Davi Ramos

Almodóvar é Almodóvar

abrazos_rotos

(Abraços Partidos, Los Abrazos Rotos, ES, 2009)
será publicada no dia 01/01/20010, no Caderno 2, jornal A Tarde

Regularidade, elegância na forma e perícia no trabalho com atores são marcas inconfundíveis do trabalho de Pedro Almodóvar. Assim, é natural esperar dele a mesma propriedade que encontramos em um Eastwood, Allen ou Scorsese – grandes estetas do cinema, e todos, como ele, já na melhor idade. Em seu trabalho atual, no entanto, não encontramos o mesmo vigor criativo que vemos em seus contemporâneos. Ao contrário de Eastwood, cujo cinema vem numa reta ascendente desde Menina de Ouro, para Almodóvar a maturidade se acompanhou de certa frouxidão criativa. Desde A Má Educação ganha corpo em seus filmes o elemento suspense, com cenas inteiras compostas como sofisticadas homenagens a Alfred Hitchcock — o que fica muito evidente em Volver, filme de assassinato com tempero latino. Afora isso, repete-se a história de escavação do passado que vimos em A Má Educação. As belas imagens, muito bem fotografadas, são de uma clareza e nitidez que têm muito a ver com o modo franco e cândido como o diretor encara seus personagens, evitando torná-los de todo mal ou de todo ruim.

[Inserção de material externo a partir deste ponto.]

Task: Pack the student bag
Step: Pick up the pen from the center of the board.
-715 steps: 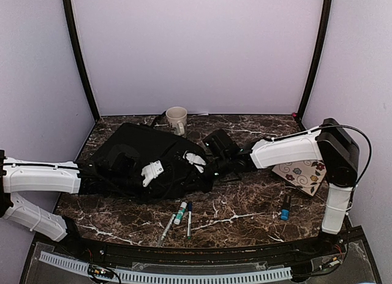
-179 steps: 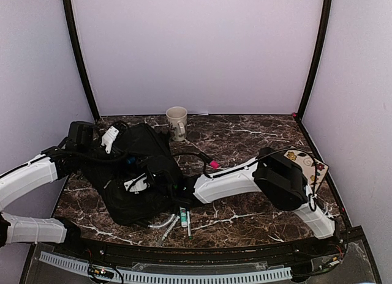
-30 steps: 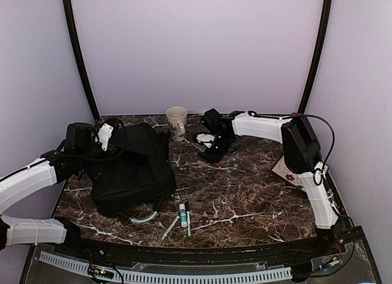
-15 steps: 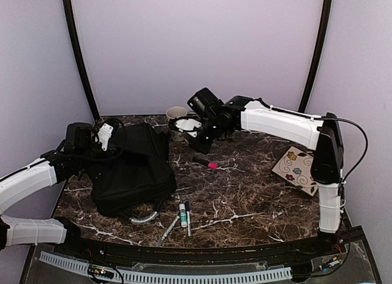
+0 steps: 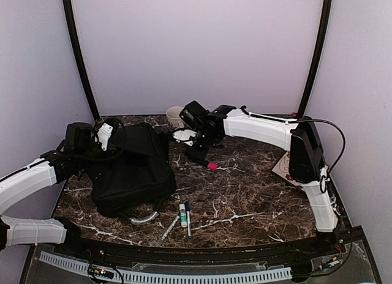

A trama, como em A Má Educação, volta a ter como protagonista um profissional de cinema – Mateo Blanco, ex-diretor que, após ficar cego em um acidente, vive sozinho e escreve roteiros por encomenda. Difícil imaginar que, ao falar sobre um cineasta que perde sua maior ferramenta, Almodóvar não esteja falando também sobre seus próprios medos. O diretor, que também escreve seus filmes, abre com isso espaço para uma série de comentários implícitos sobre o fazer cinematográfico, e um olhar mais demorado poderia certamente seguir a teia para se chegar ao artíficie.

As atuações estão todas excelentes, com destaque para Blanca Portillo, que trabalha com contenção no papel de uma produtora cheia de segredos. Penélope Cruz não faz feio, mas talvez sua condição estelar a tenha colocado em exposição excessiva para um filme no qual ela não é, de fato, a protagonista. O posto fica com Lluís Homar, o diretor cego, que compõe seu personagem com competência. Impecável em seu artesanato, Abraços Partidos é mais um traço digno na cinematografia do diretor espanhol. Fora deste território, no entanto, carece de relevância e autenticidade. Um Almodóvar, no entanto, é sempre um Almodóvar, e merece ser visto.